Nearly three-quarters of online buyers use mobile to shop
According to a survey of 9,142 online consumers in the US and Canada by Bizrate Insights, 73% of online buyers use mobile devices to shop online.
However, only one in five (21%) use mobile devices to assist their in store shopping experience.
- 63% who use mobile devices in store are looking for competitors’ coupons and prices.
- 53% compare a retailer’s in store and online prices and coupons
- 39% check that an item is in stock before visiting a local store
Google stats on mobile-centric search
In a Think With Google post this month, Lisa Gevelber offered up loads of juicy stats and guidance on where to begin with mobile search, particularly for luxury brands.
Here’s a quick run-down:
- Mobile makes up 88% of all ‘near me’ searches, with those mobile searches growing at 146% year over year.
- For automobiles, the most popular mobile-centric searches are for luxury car price enquiries. For instance ‘Tesla price’, ‘Maserati price’ and ‘Audi R8 cost’. These grew nearly 90% on mobile from 2014 to 2015.
- For jewellery, the most popular mobile search is for ‘promise rings’. These related mobile searches grew by 77% from 2014 to 2015 and tended to spike around the holidays and Valentine’s Day.
- For hotels, data from Hotels.com states that 74% of mobile bookings are made for same-day check-in. The most popular mobile-centric hotel search themes include ‘near me’, ‘cheap’ and ‘price’.
Only 20% of iOS apps and 30% of Android apps support app indexing
Brands are missing out when it comes to enabling deep linking in their apps, which allows Google to crawl its content beyond the mobile web.
According to Searchmetrics, in a study of the 100 most visible websites in Google US searches, it’s been found that although 84% offer an Android App, only 30% of these had implemented app-indexing.

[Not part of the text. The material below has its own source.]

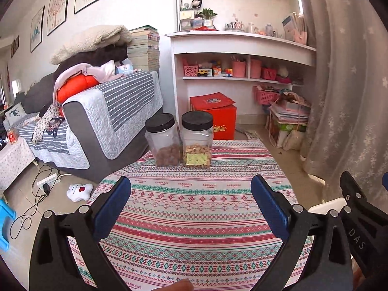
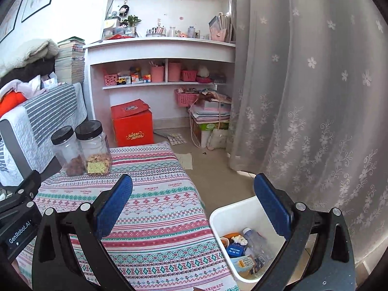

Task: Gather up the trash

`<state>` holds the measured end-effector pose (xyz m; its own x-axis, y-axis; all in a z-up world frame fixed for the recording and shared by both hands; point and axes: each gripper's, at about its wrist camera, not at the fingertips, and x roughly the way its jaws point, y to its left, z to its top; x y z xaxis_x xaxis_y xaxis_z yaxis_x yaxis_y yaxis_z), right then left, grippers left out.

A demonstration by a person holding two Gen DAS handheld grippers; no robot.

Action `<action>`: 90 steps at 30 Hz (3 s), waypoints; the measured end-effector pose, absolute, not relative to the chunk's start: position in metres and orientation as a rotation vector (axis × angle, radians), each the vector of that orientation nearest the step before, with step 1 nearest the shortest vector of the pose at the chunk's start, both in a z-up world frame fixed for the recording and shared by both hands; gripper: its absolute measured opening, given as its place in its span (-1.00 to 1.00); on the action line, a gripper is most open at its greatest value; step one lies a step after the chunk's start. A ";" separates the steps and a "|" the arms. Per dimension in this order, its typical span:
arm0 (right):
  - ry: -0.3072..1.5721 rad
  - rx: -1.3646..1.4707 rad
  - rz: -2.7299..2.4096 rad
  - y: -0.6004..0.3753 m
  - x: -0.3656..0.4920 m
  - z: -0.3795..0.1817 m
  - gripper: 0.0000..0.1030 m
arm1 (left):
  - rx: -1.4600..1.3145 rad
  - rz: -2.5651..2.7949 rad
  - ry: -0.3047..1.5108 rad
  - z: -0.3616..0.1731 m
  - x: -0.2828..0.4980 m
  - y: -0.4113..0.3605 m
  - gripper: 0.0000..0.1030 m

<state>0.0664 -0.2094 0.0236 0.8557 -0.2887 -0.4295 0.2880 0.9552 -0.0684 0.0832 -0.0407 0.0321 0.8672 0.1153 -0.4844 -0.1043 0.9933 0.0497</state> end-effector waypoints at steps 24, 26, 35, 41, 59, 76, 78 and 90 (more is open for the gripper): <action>0.475 0.001 -0.266 -0.191 0.082 0.017 0.86 | -0.020 0.144 0.565 0.021 0.099 -0.015 0.87; 0.475 0.000 -0.267 -0.191 0.082 0.017 0.86 | -0.023 0.138 0.568 0.021 0.100 -0.016 0.87; 0.482 0.003 -0.265 -0.191 0.083 0.018 0.86 | -0.027 0.127 0.585 0.018 0.104 -0.018 0.87; 0.483 0.005 -0.266 -0.190 0.083 0.018 0.86 | -0.026 0.127 0.582 0.018 0.106 -0.020 0.87; 0.478 0.004 -0.265 -0.190 0.084 0.018 0.86 | -0.020 0.117 0.582 0.020 0.105 -0.025 0.87; 0.487 0.008 -0.262 -0.193 0.084 0.015 0.86 | -0.019 0.115 0.578 0.022 0.105 -0.025 0.87; 0.489 0.011 -0.263 -0.193 0.083 0.014 0.86 | -0.018 0.111 0.574 0.022 0.105 -0.025 0.86; 0.493 0.015 -0.263 -0.197 0.082 0.010 0.86 | -0.006 0.075 0.566 0.020 0.103 -0.029 0.78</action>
<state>0.0817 -0.1971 0.0102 0.8478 -0.2464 -0.4696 0.2534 0.9661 -0.0495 0.1033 -0.0290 0.0203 0.8415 0.0692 -0.5357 -0.0725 0.9973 0.0149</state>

And then of the 88% that offer an iOS app, just 19% were found to be support app-indexing.
Digital ad spend to surpass television in 2017
According to eMarketer, total digital spend will surpass TV for the first time next year.

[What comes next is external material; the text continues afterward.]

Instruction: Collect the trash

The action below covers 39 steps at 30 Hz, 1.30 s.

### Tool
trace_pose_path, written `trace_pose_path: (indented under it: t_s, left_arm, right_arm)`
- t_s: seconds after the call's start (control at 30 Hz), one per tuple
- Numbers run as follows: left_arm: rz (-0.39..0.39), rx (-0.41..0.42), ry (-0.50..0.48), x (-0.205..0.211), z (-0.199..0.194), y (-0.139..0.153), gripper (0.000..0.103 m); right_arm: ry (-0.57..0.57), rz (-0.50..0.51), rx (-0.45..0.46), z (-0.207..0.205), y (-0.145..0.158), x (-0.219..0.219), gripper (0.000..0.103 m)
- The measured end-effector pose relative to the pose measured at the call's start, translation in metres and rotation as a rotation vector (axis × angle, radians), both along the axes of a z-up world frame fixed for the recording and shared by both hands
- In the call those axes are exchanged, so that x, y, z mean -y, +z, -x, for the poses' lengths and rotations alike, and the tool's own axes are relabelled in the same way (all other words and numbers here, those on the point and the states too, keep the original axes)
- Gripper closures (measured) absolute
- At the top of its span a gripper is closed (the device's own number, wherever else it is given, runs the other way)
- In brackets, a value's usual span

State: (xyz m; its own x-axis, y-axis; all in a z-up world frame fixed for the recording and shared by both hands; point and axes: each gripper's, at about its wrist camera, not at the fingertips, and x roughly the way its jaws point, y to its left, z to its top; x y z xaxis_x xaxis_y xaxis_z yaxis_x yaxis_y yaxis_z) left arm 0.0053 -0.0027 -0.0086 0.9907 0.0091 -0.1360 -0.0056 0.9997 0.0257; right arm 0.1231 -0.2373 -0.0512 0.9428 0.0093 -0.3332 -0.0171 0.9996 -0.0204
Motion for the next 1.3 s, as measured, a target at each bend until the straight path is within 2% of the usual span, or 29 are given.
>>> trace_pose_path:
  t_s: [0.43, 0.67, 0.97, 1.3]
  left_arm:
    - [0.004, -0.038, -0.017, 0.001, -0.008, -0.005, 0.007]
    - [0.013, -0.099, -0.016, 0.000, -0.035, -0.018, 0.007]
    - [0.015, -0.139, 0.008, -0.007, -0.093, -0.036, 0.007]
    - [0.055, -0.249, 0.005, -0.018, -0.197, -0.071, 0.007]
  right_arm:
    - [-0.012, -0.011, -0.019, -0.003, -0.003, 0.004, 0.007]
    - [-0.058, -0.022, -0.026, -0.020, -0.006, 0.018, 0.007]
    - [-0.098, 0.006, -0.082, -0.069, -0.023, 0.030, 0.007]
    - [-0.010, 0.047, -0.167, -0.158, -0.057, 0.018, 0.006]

In 2017, TV ad spending will total $72.01 billion, or 35.8% of total media ad spending in the US.
Meanwhile, total digital ad spending in 2017 will equal $77.37 billion, or 38.4% of total ad spending.
By 2020, TV’s share of ad spending will drop below one-third.

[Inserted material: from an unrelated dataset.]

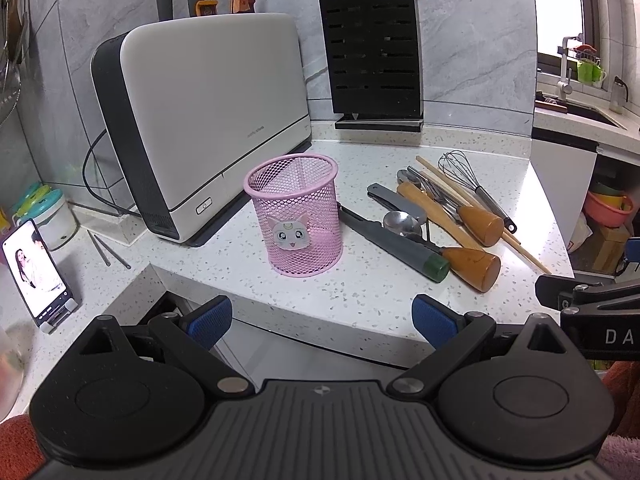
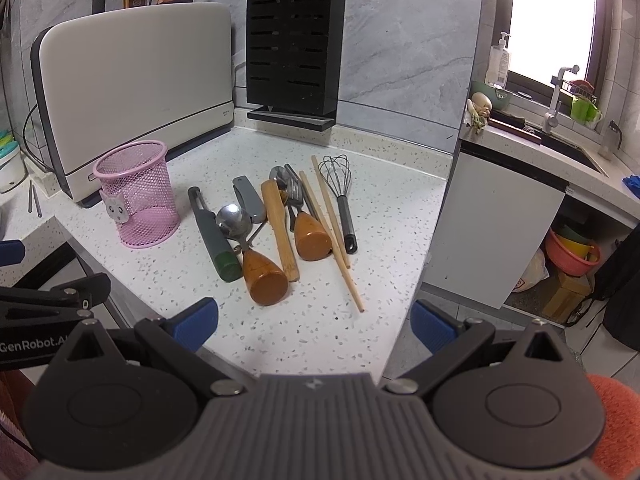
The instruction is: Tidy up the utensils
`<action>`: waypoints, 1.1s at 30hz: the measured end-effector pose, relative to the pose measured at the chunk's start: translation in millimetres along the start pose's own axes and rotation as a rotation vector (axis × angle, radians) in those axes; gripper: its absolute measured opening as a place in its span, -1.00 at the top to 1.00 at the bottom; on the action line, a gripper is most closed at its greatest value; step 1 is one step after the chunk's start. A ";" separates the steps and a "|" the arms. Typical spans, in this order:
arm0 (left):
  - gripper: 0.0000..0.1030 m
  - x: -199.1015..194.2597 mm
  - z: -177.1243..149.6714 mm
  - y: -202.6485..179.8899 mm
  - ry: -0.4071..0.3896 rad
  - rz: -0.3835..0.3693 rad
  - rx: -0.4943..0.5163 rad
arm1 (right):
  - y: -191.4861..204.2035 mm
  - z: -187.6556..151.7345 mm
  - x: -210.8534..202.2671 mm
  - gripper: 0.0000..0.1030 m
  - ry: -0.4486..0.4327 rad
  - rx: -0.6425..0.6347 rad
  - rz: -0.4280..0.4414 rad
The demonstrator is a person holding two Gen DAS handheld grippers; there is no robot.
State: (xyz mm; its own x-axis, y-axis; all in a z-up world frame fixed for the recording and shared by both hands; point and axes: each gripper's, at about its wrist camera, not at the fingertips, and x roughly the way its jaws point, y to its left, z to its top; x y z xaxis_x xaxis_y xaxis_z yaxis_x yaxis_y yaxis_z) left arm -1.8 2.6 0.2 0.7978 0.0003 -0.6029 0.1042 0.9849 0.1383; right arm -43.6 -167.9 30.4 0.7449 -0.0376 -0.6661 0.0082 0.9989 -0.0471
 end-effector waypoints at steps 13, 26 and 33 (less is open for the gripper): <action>-1.00 -1.1 0.7 0.0 -0.004 -0.001 -0.007 | -0.1 -0.7 -1.2 -0.94 -0.011 -0.003 0.004; -1.00 -2.4 1.4 -1.1 -0.009 0.000 -0.005 | -0.6 -1.8 -0.9 -0.94 -0.010 -0.008 0.005; -1.00 -2.2 1.5 -1.2 -0.009 0.002 -0.004 | 0.2 -1.8 -0.3 -0.94 -0.005 -0.006 0.013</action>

‘Peak content’ has been reached for brands
As Chris Lake reported this month, a recent TrackMaven report has looked at the content marketing activity of almost 23,000 brands and their 50m published pieces of content.
It turns out that the average brand publishes more than 2,000 pieces of content a year, and in 2015 this increased by 35% compared to the previous year.
Although there were a total of 75.7bn interactions, the average engagement actually decreased by 17%.
The chart below shows the widening attention gap, based on the volume of shares on social platforms vs response rates.
For more detailed analysis, check out the report.
Investment in mobile app ads drives 196% increase in installs
Kenshoo has published a new report on mobile app advertising detailing a few interesting industry trends, including…
- Total spend on mobile app install ads increased 155% year-over-year (YoY)
- Mobile app installs increased 196% YoY
- Cost per install decreased 14% YoY
- App install ads on Instagram delivered more than 20% of all app install ad
- Once consumers click on a gaming app ad, they are much more likely to install compared to consumer apps (39% vs. 11%) resulting in a drastically reduced cost per install (CPI) ($1.73 vs. $2.70)
Snapchat now boasts 8 billion video views per day
It was only in January when Snapchat stated it had 7 billion video views per day. Now, barely more than a month later, you can add another billion to that number.
This is even more impressive when you consider that Snapchat had ‘just’ two billion daily video views in May 2015.